間接検出系には、例えば、検出試薬、例えば、検出抗体が、バイオアフィニティ結合対の第1のパートナーによって標識されるものが含まれる。適当な結合対の例は、ハプテンまたは抗原/抗体、ビオチン、またはアミノビオチン、イミノビオチン、もしくはデスチオビオチンのようなビオチン類似体/アビジンまたはストレプトアビジン、糖/レクチン、核酸または核酸類似体/相補的核酸、および受容体/リガンド、例えば、ステロイドホルモン受容体/ステロイドホルモンである。好ましい第1の結合対メンバーには、ハプテン、抗原、およびホルモンが含まれる。特に好ましいのは、ジゴキシンおよびビオチンならびにそれらの類似体のようなハプテンである。
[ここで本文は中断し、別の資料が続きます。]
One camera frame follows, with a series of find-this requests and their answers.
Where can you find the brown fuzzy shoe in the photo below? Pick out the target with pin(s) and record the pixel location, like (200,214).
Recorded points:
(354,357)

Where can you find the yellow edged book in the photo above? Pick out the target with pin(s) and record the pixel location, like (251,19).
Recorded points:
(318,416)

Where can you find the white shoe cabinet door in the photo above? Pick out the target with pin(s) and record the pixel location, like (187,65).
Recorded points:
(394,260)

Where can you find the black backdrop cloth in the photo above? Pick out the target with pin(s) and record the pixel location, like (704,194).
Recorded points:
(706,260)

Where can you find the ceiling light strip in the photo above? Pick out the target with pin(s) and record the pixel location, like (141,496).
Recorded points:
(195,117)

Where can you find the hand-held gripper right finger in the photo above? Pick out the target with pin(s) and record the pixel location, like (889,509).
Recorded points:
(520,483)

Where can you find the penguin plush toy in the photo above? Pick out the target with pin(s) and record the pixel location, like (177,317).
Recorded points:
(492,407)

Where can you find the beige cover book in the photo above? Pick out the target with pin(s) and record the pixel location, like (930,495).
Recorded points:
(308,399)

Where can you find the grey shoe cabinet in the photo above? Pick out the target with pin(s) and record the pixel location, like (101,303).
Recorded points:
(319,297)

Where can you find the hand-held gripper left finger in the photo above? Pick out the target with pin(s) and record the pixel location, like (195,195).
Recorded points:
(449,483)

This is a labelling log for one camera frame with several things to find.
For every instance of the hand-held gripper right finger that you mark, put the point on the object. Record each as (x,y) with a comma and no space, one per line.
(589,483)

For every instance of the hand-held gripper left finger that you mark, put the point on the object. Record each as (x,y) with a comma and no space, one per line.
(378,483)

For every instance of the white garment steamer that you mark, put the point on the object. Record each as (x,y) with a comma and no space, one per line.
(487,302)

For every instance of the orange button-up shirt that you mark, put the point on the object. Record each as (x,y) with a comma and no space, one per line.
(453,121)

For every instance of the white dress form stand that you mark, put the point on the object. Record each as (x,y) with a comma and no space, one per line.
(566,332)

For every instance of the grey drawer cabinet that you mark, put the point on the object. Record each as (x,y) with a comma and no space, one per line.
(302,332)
そのような結合対の第2のパートナー、例えば、抗体、ストレプトアビジン等は、一般的には、例えば、前述のような標識によって、直接検出を可能にするために標識される。
「リンカー」という用語は、第1の部分を第2の部分とコンジュゲート(連結)するために使用され得る二官能性または多官能性の部分を意味する。2種の反応官能性を有するリンカーを使用して、連結されたコンジュゲートを便利に調製することができる。
例えば本明細書において報告される変異ソルターゼのような任意のポリペプチド、および、ソルターゼ認識配列またはソルターゼアクセプター配列を含む、scFv、scFab、もしくはdarpinのような単鎖抗原結合ポリペプチド、またはdsFvもしくはFabのような多鎖抗原結合ポリペプチドを、発現させ、真核細胞(例えば、HEK293細胞、CHO細胞)の上清から精製することができる。ポリペプチドが、単離されたポリペプチドであるか、それとも多量体またはヘテロマーの要素に含まれているかは、重要でない。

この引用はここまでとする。